International Journal of Computer Applications |
Foundation of Computer Science (FCS), NY, USA |
Volume 22 - Number 8 |
Year of Publication: 2011 |
Authors: B. Sasidhar, P. M. Yohan, Dr. A. Vinaya Babu, Dr. A. Govardhan |
10.5120/2602-3628 |
B. Sasidhar, P. M. Yohan, Dr. A. Vinaya Babu, Dr. A. Govardhan . Named Entity Recognition in Telugu Language using Language Dependent Features and Rule based Approach. International Journal of Computer Applications. 22, 8 ( May 2011), 30-34. DOI=10.5120/2602-3628
The objective of Named Entity Recognition (NER) is to categorize all named entities in a document into predefined classes like person, organization, location, brand names and others.

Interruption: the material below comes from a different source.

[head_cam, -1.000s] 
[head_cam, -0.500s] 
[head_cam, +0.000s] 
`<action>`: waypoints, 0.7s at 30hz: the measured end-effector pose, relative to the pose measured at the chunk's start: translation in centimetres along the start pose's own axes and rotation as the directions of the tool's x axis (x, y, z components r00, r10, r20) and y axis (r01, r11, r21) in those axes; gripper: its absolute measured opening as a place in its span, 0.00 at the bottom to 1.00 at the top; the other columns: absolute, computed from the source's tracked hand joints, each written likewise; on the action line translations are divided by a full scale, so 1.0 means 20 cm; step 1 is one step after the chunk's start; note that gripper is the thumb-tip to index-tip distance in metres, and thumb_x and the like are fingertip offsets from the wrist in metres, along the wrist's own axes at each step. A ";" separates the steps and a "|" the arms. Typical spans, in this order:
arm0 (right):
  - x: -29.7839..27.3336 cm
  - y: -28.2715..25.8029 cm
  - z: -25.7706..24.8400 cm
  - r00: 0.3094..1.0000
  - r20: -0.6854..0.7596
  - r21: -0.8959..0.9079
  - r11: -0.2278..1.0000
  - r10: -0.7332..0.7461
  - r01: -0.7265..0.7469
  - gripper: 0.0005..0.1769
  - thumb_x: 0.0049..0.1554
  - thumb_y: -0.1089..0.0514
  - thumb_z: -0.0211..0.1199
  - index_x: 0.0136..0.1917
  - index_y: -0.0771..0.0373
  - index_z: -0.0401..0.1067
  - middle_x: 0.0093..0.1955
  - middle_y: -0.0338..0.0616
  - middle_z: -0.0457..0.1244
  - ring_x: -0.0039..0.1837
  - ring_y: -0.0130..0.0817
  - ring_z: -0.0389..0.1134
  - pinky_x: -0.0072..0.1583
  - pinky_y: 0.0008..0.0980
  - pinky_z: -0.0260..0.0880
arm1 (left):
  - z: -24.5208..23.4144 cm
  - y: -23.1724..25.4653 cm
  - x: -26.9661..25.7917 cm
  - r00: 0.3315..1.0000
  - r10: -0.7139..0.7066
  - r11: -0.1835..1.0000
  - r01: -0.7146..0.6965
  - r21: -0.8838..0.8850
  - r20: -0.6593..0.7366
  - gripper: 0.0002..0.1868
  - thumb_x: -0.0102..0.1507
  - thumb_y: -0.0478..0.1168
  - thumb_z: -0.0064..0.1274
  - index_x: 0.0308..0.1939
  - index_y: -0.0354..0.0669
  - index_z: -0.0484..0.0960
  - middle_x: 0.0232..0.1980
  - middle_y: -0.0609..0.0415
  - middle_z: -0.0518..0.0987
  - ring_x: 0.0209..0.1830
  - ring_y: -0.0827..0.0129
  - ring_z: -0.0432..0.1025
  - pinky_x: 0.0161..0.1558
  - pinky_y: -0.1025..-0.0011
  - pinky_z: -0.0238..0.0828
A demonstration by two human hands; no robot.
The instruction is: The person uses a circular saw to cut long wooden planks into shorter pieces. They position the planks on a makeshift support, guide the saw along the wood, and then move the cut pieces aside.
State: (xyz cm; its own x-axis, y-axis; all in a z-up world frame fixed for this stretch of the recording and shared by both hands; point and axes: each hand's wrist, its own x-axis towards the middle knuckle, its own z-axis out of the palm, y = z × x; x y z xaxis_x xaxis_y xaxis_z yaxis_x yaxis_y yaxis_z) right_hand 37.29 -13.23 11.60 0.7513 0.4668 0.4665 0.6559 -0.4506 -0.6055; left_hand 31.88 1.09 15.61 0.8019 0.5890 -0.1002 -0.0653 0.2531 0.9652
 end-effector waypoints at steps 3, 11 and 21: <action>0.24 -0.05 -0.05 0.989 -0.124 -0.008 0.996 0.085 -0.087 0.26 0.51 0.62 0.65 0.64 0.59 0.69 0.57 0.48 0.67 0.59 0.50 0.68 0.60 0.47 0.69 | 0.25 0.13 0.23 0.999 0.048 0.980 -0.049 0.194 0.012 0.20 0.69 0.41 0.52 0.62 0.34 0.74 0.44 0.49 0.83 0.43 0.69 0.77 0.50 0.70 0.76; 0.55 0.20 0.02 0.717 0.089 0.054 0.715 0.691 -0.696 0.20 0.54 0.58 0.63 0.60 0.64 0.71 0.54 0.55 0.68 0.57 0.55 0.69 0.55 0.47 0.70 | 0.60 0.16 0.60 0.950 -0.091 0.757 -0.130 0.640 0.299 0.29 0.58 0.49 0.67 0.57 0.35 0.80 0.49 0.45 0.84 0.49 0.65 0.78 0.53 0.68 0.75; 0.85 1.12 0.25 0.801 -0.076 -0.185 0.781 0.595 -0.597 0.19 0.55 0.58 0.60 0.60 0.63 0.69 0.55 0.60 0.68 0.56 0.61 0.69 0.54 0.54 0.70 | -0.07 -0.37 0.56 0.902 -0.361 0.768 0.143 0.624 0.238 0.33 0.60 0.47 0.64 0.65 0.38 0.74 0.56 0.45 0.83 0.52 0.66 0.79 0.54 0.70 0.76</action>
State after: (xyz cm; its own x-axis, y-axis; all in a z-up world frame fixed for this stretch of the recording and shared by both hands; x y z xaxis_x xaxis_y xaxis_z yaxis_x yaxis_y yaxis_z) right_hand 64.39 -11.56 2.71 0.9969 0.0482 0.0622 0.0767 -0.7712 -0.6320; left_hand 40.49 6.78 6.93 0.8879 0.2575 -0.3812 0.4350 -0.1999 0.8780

Named Entity Recognition is a difficult process in Indian languages like Telugu, Hindi, and Bengali, Urdu etc., where sufficient gazetteers and annotated corpora are not available compared to English language? A rule based systems is very difficult to implement because of lack of grammatical and linguistic analysis to make rules in Indian languages like “Telugu”. In this paper we describe the identification of Named Entities using various features, gazetteer lists using language dependent features and rule based approaches for Telugu language. Here we described two phase representation of Named Entity Recognition. The first phase describes the noun identification using Telugu dictionaries, noun morphological stemmer and noun suffixes. The second phase identifies the Named Entities using transliterated gazetteer lists related to different Named Entity tags, various Named Entity suffix features, context features and morphological features.